I Built a Computer Ratings Model for Nebraska High School Sports. Here’s What AI Changed.
How building a ratings model for 500+ Nebraska teams taught me that AI content is a data pipeline problem — and what I still haven't solved.
There are over 500 high school basketball teams in Nebraska when you count boys and girls programs.
Some rating systems exist, but often they do not cover all teams or the weightings seem off. The current point system is blunt: you get the same credit regardless of who you beat. Strength of opponent doesn’t enter into it.
The various other polls are well-regarded, but they’re still human judgment at the end of the day.
What was missing was something comprehensive, covering every class and every program, with a model nuanced enough to reward beating a good team.
The Model Itself
The ratings engine processes tens of thousands of games in a season — more when you factor in the historical data I’ve added over time. It accounts for margin of victory, strength of schedule, home/away splits, and recency. It runs continuously through the season, updating as new results come in.
The data infrastructure is more involved than it might sound. Ratings live in flat JSON files, backed up to Snowflake. Updated standings get pushed to WordPress for the public-facing site. Our sports team accesses a separate internal dashboard built on Streamlit, which pulls directly from GitHub whenever changes are pushed. It’s all connected, and it mostly runs itself, except for new scores I download / upload weekly.
What We Actually Publish
Every week we post updated ratings — a table with current rankings and team stats for every program in the state. That’s the baseline.
But the part I’m most curious about was one we experimented with during Districts. I built automated summary posts that went well beyond a rankings table — detailed recaps of what happened the day or week before, and sometimes previews of the upcoming games worth watching. The data made those posts genuinely useful: ratings context, schedule strength, historical matchup information. Readers could see not just who was ranked where, but why a particular game mattered.
I stopped the automation at State. Our journalists cover that and they do a terrific job — it’s all in one place in Lincoln, which makes it manageable in a way that the full regular season isn’t. The automation exists to provide coverage that otherwise couldn’t due to scale. Where great human coverage already exists, it should stay human.
The result isn’t Pulitzer-worthy prose. But it’s real, accurate, contextual coverage for a game between two small-town teams in Class D that would otherwise get few, if any, words written about it. And we leave the real story-telling to our wonderfully talented journalists.
What I’ve Actually Learned
Structured data is the real unlock. The quality of AI-generated sports content is almost entirely determined by the quality of the data behind it. Generic prompts produce generic output. When you give the model actual ratings, actual opponent context, actual historical results — the output gets genuinely useful fast. The Districts posts worked because the data was rich, not because the prompts were clever.
The pipeline matters more than the model. The more important question was never which LLM to use — it was how to get the right context into the right place at the right time. Building the data infrastructure that makes that possible is most of the work. The model selection is almost an afterthought once the pipeline is solid.

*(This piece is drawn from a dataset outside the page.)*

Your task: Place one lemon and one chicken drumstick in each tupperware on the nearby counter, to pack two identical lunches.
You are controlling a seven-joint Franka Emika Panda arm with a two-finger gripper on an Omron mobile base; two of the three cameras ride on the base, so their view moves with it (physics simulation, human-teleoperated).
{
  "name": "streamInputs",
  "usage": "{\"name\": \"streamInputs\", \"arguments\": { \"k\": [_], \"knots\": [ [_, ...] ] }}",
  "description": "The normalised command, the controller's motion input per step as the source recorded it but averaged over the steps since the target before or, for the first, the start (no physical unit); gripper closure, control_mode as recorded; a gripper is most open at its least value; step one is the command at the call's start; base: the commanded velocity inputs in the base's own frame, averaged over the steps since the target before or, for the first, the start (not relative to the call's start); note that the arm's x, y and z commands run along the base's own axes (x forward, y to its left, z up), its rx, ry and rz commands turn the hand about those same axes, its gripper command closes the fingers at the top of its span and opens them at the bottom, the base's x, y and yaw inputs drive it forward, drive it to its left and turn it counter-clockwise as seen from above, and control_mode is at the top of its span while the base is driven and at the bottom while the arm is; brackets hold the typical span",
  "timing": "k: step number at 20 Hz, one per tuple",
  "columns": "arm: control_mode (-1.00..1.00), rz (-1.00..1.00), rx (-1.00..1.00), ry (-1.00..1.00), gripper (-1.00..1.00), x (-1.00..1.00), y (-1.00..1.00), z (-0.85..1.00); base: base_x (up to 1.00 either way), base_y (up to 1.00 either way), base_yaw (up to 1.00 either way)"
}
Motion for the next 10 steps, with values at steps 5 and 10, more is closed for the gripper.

Niche is an advantage. Nebraska high school sports is a small domain. That means I can build something extremely specific — context that a general-purpose AI tool would never have — and that specificity is what makes the outputs valuable. The more I lean into the niche, the better everything gets.
Know when to step back. Automation should fill gaps, not replace things that are already working. Stopping at State wasn’t a limitation — it was the right call.
What I Still Haven’t Figured Out
Quality control at scale. The automation works. But I don’t have a great system for knowing when an individual output is off — a weird inference, a thin preview that doesn’t have enough to say — without reading every one. I’m still relying too much on spot-checking.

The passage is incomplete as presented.